The United States is engaged in a competition for technology and innovation leadership with China, with both nations making significant investments in their domestic innovation systems while seeking to undermine the other’s innovation system. The United States, for instance, has implemented export controls and investment restrictions to slow China’s rate of technological innovation, while launching innovation initiatives covering emerging energy technologies, quantum computing, and wireless communications, among other industries.
As the competition intensifies, many policymakers and analysts are caught up in the blow-by-blow of this industrial policy race. However, by focusing on these high-profile policies, they risk overlooking a fundamental driver of innovation: a system of secure and market-based intellectual property (IP) rights.

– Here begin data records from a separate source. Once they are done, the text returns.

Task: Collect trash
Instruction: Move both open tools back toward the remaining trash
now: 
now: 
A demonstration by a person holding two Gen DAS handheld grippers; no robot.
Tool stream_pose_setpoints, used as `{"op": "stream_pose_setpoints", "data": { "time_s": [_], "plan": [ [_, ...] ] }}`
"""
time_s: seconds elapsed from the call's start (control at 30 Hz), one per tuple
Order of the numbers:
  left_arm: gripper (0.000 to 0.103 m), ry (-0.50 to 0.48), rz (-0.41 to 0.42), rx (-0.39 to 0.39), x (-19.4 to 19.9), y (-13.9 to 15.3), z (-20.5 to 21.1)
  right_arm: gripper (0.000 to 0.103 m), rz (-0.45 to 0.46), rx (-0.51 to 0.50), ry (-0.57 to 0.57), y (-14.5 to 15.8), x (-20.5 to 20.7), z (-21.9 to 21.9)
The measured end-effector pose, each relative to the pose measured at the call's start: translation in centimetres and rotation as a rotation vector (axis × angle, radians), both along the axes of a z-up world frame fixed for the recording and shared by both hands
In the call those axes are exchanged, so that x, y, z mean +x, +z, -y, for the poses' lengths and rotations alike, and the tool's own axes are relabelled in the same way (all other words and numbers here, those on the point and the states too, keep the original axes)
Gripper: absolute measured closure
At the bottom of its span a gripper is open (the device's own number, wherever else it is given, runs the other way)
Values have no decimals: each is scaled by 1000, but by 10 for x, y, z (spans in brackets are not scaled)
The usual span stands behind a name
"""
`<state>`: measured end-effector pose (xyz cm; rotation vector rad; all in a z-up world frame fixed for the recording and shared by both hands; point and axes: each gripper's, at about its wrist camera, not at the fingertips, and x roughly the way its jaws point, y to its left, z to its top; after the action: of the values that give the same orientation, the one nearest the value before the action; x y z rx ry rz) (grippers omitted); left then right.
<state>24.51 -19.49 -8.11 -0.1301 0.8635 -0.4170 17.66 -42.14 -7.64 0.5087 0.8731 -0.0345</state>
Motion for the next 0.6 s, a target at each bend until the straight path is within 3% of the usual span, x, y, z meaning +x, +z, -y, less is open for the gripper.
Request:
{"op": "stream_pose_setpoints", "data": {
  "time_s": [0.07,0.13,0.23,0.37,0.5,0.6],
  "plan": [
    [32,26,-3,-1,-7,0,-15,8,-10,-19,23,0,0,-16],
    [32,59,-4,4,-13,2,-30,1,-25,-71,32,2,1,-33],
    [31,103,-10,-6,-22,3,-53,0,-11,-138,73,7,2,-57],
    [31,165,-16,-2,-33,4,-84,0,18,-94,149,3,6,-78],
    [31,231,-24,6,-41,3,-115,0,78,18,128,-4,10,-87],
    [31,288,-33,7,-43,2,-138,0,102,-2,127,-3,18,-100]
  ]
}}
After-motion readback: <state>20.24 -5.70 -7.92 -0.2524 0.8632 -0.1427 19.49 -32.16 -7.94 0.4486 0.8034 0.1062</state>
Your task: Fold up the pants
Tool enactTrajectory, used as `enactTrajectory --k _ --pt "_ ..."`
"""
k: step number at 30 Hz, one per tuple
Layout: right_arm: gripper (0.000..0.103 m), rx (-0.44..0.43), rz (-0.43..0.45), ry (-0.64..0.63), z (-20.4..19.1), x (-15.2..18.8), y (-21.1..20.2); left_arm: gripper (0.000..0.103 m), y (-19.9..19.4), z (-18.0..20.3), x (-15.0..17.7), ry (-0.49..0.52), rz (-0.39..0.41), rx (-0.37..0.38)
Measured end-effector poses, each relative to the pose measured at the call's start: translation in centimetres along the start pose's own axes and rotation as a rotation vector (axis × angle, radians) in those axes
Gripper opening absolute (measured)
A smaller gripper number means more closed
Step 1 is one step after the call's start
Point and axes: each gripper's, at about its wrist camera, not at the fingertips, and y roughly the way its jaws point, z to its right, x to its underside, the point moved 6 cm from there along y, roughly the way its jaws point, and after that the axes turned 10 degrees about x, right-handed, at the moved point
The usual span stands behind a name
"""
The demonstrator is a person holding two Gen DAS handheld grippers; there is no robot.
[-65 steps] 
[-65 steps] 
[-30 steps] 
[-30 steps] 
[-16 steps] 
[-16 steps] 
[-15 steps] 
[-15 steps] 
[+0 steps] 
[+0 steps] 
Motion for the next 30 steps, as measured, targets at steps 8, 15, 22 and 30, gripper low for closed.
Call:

IP rights are foundational for a strong innovation system. By converting ideas into property, secure IP rights allow firms to safely license their innovations, fostering more collaboration across the economy. A secure IP system also gives market actors the confidence to share their expertise and information with others, expanding the knowledge base of the innovation system. Further, the temporary ownership of an innovation afforded by an effective patent system provides the rents and hence the incentive for entrepreneurs and investors to take on the risks of driving new ideas to the market.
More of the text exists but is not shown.